Other categories appeared to be: “I’m on my way to the museum” pre-event tweets as well as “that was great, thanks” tweets at the end. What categories of tweets or other social media posts have you seen at socials and tweetups?
In addition to sharing what the online part of the tour looked like with my colleagues, I also wanted to brag about how great it was. My theory is that we’ll be able to share more and better content on social media if people see its positive effects. Here are a few facts I shared:
- #SouvenirNation was a trending topic in Washington, DC.
- Potential impressions: 6,866,000 (This is the potential number of times tweets containing the hashtag appeared in a Twitter user’s timeline.) The last #SItweetup, which was an all-day event as opposed to a one-hour event, had 35,750,754 impressions. Impressions are a little like newspaper circulation–you know how many newspapers you put on front lawns, but you don’t know how many people actually read the papers delivered. (This number is from Topsy.)
- Reached 27,750 Twitter accounts (number from TweetReach). This is the total number of unique Twitter users that received tweets related to the tweetup. The # SItweetup had a reach of 1,155,945 but was a longer event.
- On a normal day, the museum’s Twitter account gets a total of about 30-50 mentions (times when people talk to the museum account). On tweetup day, we got a total of 119 mentions, meaning that many more people talked to and about the museum. (This number is from HootSuite.)
As much as I like big numbers, I sometimes worry that they mainly indicate that @Smithsonian and @amhistorymuseum have a lot of followers. The image below (from TweetArchivist) shows that many participants sent more than 10 tweets in the hour-long tour. I was happy to see numerical evidence that it wasn’t just Smithsonian museums talking to and about ourselves but also about our guests sharing their own messages.

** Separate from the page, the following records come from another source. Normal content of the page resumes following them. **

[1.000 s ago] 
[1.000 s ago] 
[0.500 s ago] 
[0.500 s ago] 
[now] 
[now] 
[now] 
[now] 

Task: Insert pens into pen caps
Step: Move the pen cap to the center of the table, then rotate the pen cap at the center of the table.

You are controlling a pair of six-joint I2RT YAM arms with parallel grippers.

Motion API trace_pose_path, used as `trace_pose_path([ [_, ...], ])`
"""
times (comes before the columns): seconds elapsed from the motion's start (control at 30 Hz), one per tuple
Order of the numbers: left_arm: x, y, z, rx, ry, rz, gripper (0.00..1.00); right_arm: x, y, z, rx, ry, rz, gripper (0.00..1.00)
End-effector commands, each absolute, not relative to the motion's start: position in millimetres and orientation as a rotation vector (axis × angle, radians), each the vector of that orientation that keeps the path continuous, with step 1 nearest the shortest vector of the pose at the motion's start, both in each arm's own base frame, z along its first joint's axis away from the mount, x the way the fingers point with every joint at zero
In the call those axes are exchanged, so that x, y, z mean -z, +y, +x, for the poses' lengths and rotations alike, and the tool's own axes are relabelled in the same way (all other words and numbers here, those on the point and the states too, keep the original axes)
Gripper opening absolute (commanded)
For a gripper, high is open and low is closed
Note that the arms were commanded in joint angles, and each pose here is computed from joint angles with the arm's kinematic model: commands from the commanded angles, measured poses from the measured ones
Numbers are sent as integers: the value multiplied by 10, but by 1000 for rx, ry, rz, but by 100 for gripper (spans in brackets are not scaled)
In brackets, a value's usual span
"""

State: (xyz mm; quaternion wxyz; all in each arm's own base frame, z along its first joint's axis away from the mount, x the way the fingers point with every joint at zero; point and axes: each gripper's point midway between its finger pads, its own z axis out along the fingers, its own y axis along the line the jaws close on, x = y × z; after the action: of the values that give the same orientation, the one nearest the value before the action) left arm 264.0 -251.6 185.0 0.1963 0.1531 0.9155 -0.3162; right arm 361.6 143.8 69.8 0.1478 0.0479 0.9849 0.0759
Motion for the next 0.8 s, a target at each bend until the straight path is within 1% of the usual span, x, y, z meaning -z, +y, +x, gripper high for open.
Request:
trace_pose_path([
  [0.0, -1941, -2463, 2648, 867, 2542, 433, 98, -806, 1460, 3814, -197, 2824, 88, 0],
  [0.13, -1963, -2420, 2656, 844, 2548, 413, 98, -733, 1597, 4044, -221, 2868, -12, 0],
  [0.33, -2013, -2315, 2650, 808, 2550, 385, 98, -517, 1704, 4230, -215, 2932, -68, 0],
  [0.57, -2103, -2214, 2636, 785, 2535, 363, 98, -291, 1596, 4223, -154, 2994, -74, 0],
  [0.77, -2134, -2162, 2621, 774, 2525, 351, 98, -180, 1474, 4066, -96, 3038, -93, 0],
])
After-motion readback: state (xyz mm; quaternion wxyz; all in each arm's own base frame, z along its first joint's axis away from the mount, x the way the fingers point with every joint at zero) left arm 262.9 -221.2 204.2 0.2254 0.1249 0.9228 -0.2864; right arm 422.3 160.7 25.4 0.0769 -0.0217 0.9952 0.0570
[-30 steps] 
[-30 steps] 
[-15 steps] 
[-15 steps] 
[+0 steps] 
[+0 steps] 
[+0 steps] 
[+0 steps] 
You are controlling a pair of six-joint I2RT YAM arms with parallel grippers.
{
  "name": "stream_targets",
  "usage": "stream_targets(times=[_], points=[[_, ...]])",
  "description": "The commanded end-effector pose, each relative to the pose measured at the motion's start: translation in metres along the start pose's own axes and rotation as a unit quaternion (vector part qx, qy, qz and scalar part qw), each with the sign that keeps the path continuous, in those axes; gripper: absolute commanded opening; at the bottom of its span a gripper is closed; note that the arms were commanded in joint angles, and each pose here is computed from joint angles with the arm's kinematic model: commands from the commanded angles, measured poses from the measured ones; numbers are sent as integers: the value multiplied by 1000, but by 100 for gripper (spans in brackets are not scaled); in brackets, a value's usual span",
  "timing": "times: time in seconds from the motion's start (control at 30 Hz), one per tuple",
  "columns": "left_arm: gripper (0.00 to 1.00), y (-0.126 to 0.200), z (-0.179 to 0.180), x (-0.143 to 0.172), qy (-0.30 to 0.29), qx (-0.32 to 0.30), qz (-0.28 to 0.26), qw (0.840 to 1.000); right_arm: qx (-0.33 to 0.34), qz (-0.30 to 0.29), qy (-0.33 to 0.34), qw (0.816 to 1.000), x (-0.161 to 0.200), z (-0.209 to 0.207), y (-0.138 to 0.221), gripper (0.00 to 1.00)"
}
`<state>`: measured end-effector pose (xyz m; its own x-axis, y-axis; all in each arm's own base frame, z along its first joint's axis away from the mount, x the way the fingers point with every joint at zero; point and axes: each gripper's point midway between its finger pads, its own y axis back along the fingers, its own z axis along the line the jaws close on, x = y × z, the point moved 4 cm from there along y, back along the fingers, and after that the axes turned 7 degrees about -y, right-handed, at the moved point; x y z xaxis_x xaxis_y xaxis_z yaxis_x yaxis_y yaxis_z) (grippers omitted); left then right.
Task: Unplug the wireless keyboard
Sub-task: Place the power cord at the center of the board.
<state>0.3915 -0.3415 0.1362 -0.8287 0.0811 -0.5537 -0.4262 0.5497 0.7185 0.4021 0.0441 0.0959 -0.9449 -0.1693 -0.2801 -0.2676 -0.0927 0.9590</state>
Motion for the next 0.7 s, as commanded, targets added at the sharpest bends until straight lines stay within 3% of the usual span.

Perhaps the most powerful impact of interacting in-person with the museum’s social media folks is that these individuals are no longer just followers or acquaintances—they are friends and advocates, ready to share their feedback when we need it, spread our messages generously with their own contacts, and partner with us as we increase understanding of the American experience.
If you’re curious, here’s some background on why we did this tweetup… The tour came about after a previous tweetup in which attendees saw some of the Souvenir Nation objects behind the scenes in collections storage. Curator Bird mentioned the upcoming exhibit and we promised to let the group know when it would be opening and do our best to arrange a tour for them. Since the last tweetup, I’ve occasionally e-mailed the group and said, “We haven’t forgotten! We think it’s opening in August.” When we finally had a date to do the tour, I invited that original group of tweeters as well as the folks who were wait-listed for that tweetup (which had far more limited space). Once I had a headcount from those two groups, I put out an open call to people who wanted to attend. About 13 people applied through the open application and I was able to fit all of them onto the tour.
Erin Blasco is an education specialist in the New Media Department at the National Museum of American History.